— PROMPT —
Reproduce all of the data exactly. Images are not to appear in the reply.

===== SUPPLIED MATERIAL

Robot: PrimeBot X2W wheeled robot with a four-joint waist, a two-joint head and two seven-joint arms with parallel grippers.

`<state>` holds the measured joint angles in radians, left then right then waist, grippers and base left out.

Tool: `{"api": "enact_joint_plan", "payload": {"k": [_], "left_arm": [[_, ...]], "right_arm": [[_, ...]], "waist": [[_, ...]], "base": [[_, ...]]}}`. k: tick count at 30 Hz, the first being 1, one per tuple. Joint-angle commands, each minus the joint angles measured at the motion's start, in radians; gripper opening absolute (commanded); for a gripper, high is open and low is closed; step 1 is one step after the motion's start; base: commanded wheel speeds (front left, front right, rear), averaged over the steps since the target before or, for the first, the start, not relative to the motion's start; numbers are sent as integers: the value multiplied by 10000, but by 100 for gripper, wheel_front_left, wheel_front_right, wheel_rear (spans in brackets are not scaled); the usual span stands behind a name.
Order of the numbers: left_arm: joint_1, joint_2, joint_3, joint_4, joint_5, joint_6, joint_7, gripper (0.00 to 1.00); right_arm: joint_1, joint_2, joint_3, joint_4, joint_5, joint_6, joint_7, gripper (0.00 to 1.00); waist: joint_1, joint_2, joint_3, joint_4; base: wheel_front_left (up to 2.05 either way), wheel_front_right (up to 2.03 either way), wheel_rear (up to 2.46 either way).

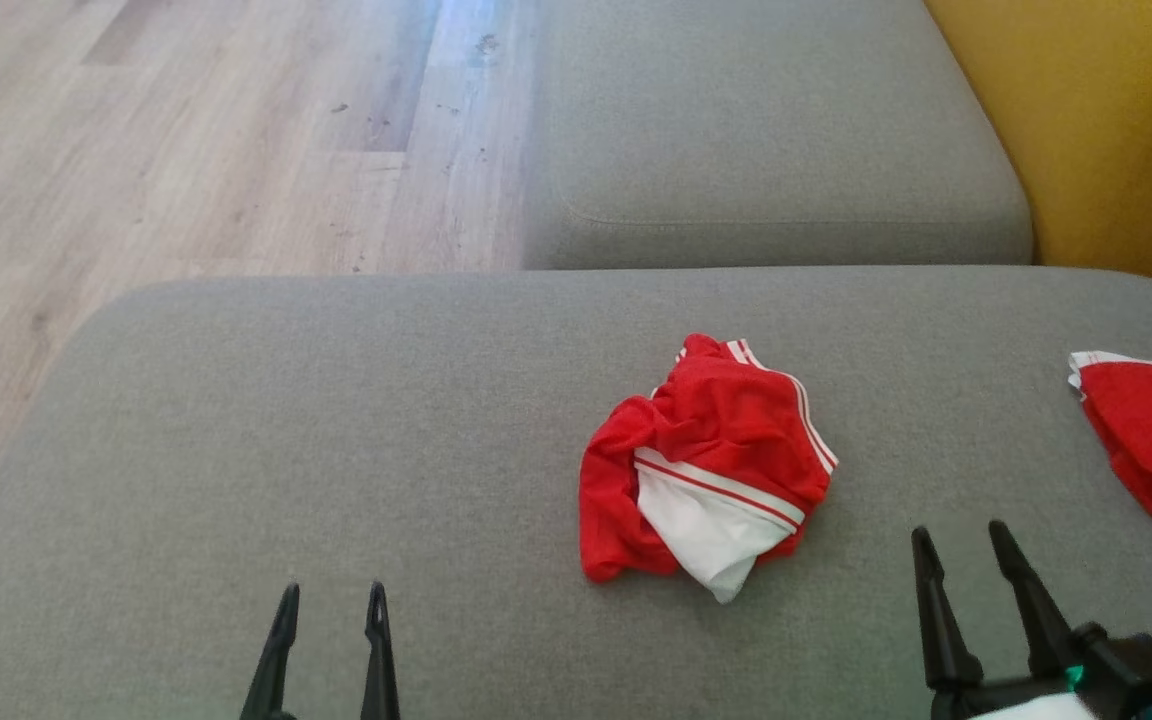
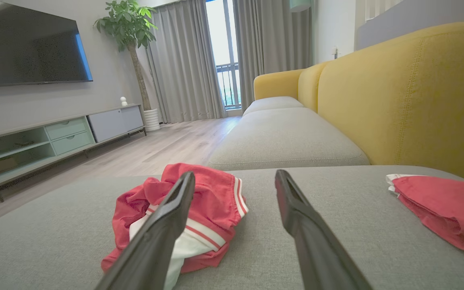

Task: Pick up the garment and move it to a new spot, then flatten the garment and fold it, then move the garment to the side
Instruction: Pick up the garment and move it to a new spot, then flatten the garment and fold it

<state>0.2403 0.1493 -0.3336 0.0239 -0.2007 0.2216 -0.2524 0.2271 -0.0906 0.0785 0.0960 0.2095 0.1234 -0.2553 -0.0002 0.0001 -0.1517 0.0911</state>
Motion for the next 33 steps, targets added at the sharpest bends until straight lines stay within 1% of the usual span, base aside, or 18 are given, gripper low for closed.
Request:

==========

— EXERCISE SOLUTION —
Robot: PrimeBot X2W wheeled robot with a four-joint waist, a two-joint head and two seven-joint arms with parallel grippers.

`<state>` holds the measured joint angles in radians, left then right then waist, grippers and base left out.

Tool: `{"api": "enact_joint_plan", "payload": {"k": [_], "left_arm": [[_, ...]], "right_arm": [[_, ...]], "waist": [[_, ...]], "base": [[_, ...]]}}`. k: tick count at 30 Hz, the first being 1, one per tuple. Joint-angle commands, each minus the joint angles measured at the motion's start, in radians; gripper opening absolute (commanded); for a gripper, high is open and low is closed; step 1 is one step after the motion's start; base: commanded wheel speeds (front left, front right, rear), averaged over the steps since the target before or, for the first, the start, not relative to the motion's start; numbers are sent as integers: the value multiplied by 10000, but by 100 for gripper, wheel_front_left, wheel_front_right, wheel_rear (spans in brackets are not scaled); the usual span stands behind a name.
Order of the numbers: left_arm: joint_1, joint_2, joint_3, joint_4, joint_5, joint_6, joint_7, gripper (0.00 to 1.00); right_arm: joint_1, joint_2, joint_3, joint_4, joint_5, joint_6, joint_7, gripper (0.00 to 1.00); waist: joint_1, joint_2, joint_3, joint_4; base: wheel_front_left (up to 2.05 either way), wheel_front_right (up to 2.03 either way), wheel_rear (up to 2.46 either way).


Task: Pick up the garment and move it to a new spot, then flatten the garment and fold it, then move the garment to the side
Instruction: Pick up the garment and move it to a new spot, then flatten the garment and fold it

<state>0.2403 0.1493 -0.3336 0.0239 -0.2007 0.2216 -0.2524 0.2271 -0.0906 0.0785 0.0960 0.2095 0.1234 -0.2553 -0.0002 0.0001 -0.1517 0.0911</state>
Motion for the next 33 steps, targets added at the sharpest bends until straight lines stay within 1% of the usual span, base aside, or 18 are given, gripper low for closed.
Request:

No more work is needed on this answer.